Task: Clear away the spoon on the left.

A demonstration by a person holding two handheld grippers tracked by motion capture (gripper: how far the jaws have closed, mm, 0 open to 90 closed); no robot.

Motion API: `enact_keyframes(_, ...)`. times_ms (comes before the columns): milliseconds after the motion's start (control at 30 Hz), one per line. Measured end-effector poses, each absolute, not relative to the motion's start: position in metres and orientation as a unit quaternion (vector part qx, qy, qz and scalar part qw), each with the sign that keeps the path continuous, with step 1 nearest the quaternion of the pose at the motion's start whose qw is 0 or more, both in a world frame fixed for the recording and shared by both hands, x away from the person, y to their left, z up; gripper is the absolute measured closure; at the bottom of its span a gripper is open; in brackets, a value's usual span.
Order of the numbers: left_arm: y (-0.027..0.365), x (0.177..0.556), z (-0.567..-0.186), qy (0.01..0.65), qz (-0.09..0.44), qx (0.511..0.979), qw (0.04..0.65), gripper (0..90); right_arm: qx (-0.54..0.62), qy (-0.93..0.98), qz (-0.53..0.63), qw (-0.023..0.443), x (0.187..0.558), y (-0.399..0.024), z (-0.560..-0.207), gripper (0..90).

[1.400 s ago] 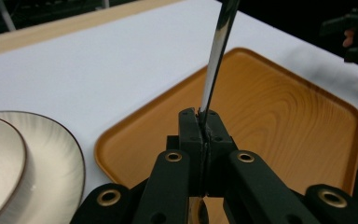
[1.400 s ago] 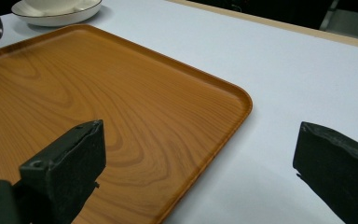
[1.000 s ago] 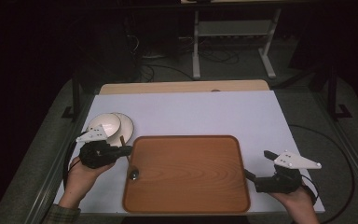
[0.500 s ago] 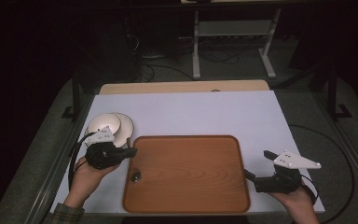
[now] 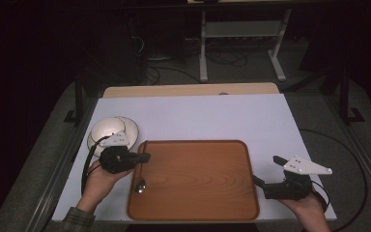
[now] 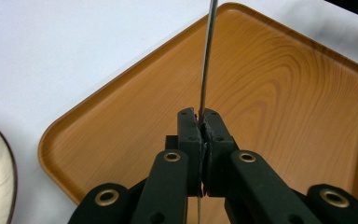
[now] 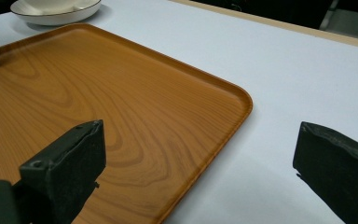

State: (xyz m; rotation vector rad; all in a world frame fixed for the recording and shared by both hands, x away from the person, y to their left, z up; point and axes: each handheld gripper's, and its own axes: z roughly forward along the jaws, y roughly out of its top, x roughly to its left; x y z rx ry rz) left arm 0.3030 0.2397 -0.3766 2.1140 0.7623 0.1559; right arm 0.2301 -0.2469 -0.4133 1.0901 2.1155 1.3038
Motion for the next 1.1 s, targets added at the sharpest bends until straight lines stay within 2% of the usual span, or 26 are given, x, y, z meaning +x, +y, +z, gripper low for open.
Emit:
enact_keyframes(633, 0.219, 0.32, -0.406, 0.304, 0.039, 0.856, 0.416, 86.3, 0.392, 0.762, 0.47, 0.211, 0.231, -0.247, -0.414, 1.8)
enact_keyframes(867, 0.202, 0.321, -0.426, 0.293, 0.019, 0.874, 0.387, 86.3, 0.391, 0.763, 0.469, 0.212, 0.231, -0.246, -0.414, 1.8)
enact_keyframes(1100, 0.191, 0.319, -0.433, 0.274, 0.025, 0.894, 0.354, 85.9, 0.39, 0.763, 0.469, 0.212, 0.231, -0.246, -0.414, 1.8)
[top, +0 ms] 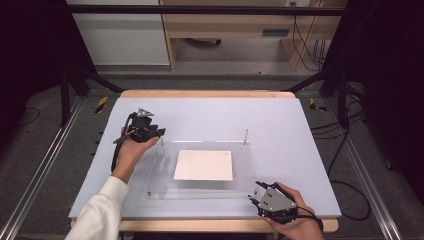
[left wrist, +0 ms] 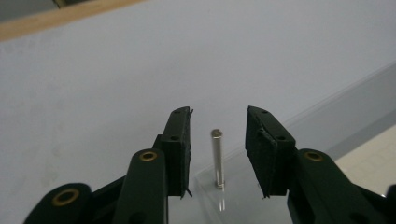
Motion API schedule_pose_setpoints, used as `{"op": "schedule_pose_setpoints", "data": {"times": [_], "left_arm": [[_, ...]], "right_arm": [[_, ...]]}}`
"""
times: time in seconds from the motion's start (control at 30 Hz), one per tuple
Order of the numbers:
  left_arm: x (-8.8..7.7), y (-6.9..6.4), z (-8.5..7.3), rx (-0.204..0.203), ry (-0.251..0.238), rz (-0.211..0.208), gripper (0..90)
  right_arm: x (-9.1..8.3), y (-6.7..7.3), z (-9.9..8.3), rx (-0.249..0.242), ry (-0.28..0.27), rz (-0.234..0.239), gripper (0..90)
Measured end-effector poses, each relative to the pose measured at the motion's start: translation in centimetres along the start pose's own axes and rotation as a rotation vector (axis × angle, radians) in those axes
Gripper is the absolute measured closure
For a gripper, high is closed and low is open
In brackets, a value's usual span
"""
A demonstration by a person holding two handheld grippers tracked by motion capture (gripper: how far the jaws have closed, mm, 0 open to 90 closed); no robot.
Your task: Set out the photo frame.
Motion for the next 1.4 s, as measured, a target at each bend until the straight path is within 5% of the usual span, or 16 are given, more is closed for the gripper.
{"op": "schedule_pose_setpoints", "data": {"times": [0.3,0.4,0.5,0.87,1.13,1.27,1.4], "left_arm": [[-6.9,-5.0,0.0,0.18,-0.102,-0.069,49.5],[-8.2,-5.8,-0.1,0.213,-0.112,-0.081,47.8],[-10.2,-6.9,-0.4,0.29,-0.105,-0.088,45.2],[-14.1,-10.7,-0.4,0.424,-0.118,-0.135,37.9],[-15.1,-14.2,-2.3,0.574,-0.053,-0.168,39.2],[-14.5,-14.9,-3.8,0.643,-0.017,-0.149,42.1],[-13.6,-14.6,-4.8,0.66,0.015,-0.129,44.4]], "right_arm": [[-0.5,-0.8,0.8,0.045,-0.003,0.012,52.3],[-0.7,-1.4,1.4,0.065,-0.005,0.019,53.0],[-0.9,-2.1,2.1,0.092,-0.003,0.027,53.8],[-1.3,-4.1,3.9,0.134,0.033,0.04,56.3],[-1.3,-4.9,4.6,0.167,0.043,0.046,56.9],[-1.3,-5.3,4.9,0.174,0.051,0.051,57.1],[-1.3,-5.3,4.9,0.176,0.057,0.053,57.1]]}}
Point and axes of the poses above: each handheld gripper's, and its own axes: x roughly forward along the jaws, z roughly out of its top, y roughly to its left, the point moved 8 cm from there along x, roughly forward along the jaws, and after that the axes turned 7 degrees about -z, right-handed, at the moved point
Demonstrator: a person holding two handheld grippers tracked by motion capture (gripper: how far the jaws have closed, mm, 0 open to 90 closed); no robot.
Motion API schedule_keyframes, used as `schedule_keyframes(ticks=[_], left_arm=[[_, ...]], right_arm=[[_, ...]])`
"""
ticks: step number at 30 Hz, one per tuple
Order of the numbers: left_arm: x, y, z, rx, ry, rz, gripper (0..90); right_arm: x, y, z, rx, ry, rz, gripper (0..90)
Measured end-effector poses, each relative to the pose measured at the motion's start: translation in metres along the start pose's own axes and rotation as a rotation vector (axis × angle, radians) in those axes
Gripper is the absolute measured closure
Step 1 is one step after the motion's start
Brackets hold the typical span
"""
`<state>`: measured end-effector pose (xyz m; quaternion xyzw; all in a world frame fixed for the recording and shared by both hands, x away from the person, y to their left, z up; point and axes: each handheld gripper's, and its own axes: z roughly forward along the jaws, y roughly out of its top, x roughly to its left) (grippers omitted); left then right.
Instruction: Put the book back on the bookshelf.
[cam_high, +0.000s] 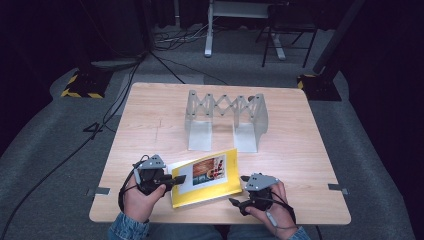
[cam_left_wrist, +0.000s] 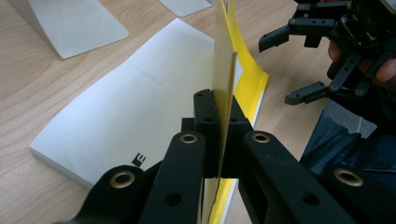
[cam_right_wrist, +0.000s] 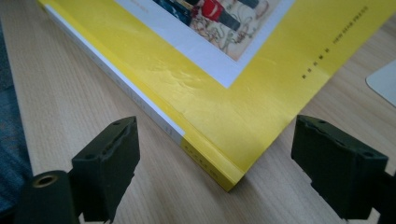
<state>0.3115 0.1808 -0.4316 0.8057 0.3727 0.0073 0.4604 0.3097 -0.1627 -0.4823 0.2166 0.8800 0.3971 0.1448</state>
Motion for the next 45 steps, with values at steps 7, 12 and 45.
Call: schedule_keyframes(ticks=[7, 12, 45], left_arm=[[-0.008, 0.011, -0.005, -0.015, -0.024, 0.025, 88.8], [-0.012, 0.02, -0.008, -0.03, -0.042, 0.045, 88.8], [0.004, 0.062, 0.01, -0.095, -0.125, 0.034, 88.4]], right_arm=[[0.009, 0.007, 0.0, -0.017, 0.003, -0.047, 16.2], [0.01, 0.013, 0.001, -0.032, -0.009, -0.077, 16.2], [0.011, 0.027, 0.03, -0.051, -0.148, -0.219, 15.6]])
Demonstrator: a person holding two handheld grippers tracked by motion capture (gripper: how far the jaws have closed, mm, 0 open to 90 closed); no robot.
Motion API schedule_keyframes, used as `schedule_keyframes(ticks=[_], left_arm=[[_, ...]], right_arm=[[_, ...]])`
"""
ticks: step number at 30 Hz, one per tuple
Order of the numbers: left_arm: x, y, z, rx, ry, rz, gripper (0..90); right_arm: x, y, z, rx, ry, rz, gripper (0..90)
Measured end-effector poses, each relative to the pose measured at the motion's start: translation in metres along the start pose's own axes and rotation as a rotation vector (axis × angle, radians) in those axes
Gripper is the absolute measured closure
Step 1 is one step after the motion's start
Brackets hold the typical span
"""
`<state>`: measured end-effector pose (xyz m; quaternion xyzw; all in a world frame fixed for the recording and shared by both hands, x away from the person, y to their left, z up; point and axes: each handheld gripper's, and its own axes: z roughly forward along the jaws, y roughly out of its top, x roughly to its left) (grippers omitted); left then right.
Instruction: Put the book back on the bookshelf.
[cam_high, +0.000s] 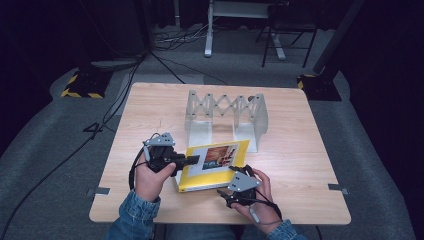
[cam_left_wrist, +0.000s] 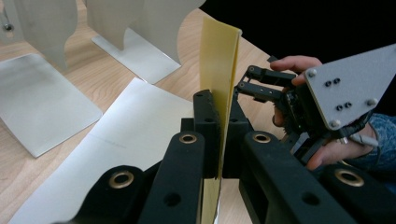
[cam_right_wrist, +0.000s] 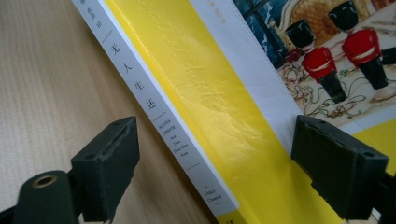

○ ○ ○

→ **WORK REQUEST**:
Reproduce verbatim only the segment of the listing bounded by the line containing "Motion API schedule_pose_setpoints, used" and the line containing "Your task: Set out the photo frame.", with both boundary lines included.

→ **ANSWER FOR THE TASK**:
Motion API schedule_pose_setpoints, used as `{"op": "schedule_pose_setpoints", "data": {"times": [_], "left_arm": [[_, ...]], "right_arm": [[_, ...]]}}`
"""
times: time in seconds from the motion's start (control at 30 Hz), one per tuple
Order of the numbers:
  left_arm: x (-8.8..7.7), y (-6.9..6.4), z (-8.5..7.3), rx (-0.204..0.203), ry (-0.251..0.238), rz (-0.211..0.208), gripper (0..90)
  right_arm: x (-9.1..8.3), y (-6.7..7.3), z (-9.9..8.3), rx (-0.249..0.242), ry (-0.28..0.27), rz (-0.234..0.239), gripper (0..90)
Measured end-effector poses, each relative to the pose measured at the motion's start: translation in centimetres along the start pose's own axes and rotation as a rotation vector (axis × angle, radians) in those axes
Gripper is the absolute measured closure
For a gripper, high is closed and low is open
In brackets, a value's usual span
"""
A demonstration by a person holding two handheld grippers tracked by motion capture (gripper: how far the jaws have closed, mm, 0 open to 90 closed); no robot.
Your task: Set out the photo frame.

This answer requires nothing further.